Roger Sholanki knows what it takes to build, scale, and exit. The Toronto-based serial entrepreneur has spent his entire career building software companies and has three successful exits under his belt. In 2004, he turned his attention to Book4Time, which he founded to simplify how service-based businesses managed reservations.
By 2015, Book4Time’s platform powered operations for Four Seasons, Hyatt, and Starwood Hotels & Resorts across more than 30 countries.
The platform was thriving, but behind the company's growth was a common problem: unpredictable sales.
“We were great on the tech side, but I was the one selling and closing deals myself,” Sholanki says. “We couldn’t scale.”

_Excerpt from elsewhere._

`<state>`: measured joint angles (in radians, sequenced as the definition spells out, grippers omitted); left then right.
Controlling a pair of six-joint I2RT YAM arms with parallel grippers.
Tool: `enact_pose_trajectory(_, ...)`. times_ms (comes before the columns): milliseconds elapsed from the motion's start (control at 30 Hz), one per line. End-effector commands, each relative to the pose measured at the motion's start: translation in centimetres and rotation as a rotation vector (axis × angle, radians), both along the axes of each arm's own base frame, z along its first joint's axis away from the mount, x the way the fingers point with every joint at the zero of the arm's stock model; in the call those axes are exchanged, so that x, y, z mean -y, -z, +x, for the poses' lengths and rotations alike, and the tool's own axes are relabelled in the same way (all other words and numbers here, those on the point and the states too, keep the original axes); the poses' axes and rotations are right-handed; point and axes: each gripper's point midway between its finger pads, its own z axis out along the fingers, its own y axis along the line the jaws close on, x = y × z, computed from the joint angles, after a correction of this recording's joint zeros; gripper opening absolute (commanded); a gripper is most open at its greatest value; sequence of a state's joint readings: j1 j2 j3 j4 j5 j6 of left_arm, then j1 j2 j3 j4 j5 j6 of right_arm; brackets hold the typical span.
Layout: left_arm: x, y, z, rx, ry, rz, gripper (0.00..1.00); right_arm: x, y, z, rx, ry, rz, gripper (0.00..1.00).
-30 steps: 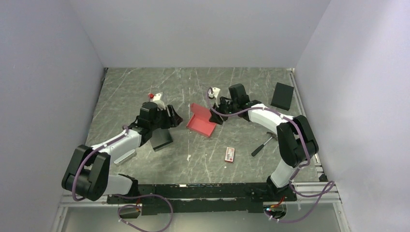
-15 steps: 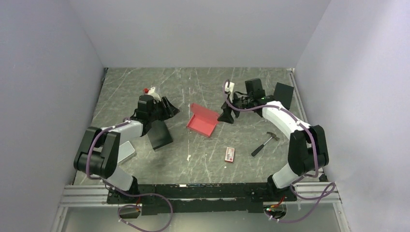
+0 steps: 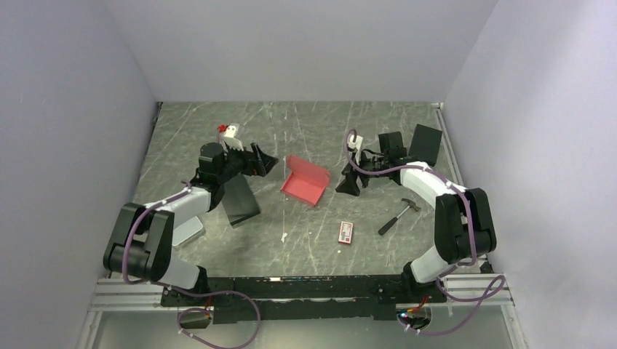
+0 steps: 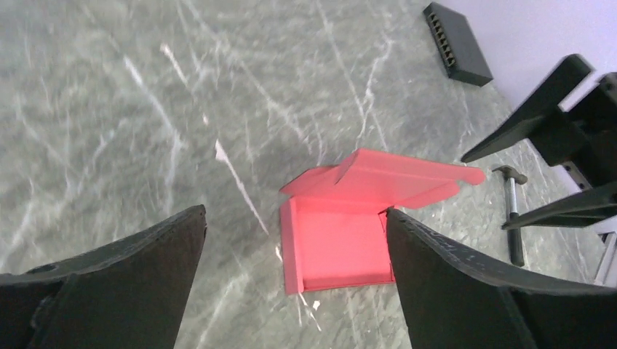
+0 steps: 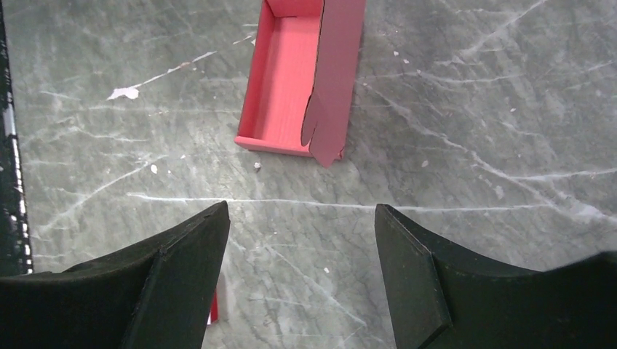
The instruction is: Fold the paper box
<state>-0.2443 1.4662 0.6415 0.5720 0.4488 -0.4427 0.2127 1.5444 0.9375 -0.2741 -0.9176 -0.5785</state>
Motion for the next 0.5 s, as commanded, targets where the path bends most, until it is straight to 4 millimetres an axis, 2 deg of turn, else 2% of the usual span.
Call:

Forecasts were unreliable, hiring experienced sales leaders hadn’t worked, and performance varied wildly. “I must have gone through half a dozen false hires,” Sholanki remembers. “A few months in, things just wouldn’t work out.”
Sholanki's goal was to step out of founder-led selling and build a professional, data-driven sales organization capable of consistent, quarter-over-quarter growth—the kind investors reward.
One day, Sholanki received a package containing two fuzzy dice and a note: "Don’t Gamble on Your Next Sales Hire. Hire Sales Academy." Sholanki ignored it for weeks, until a particularly frustrating morning with a deal gone sideways prompted him to take a call with Sales Academy founder Sean Anderson.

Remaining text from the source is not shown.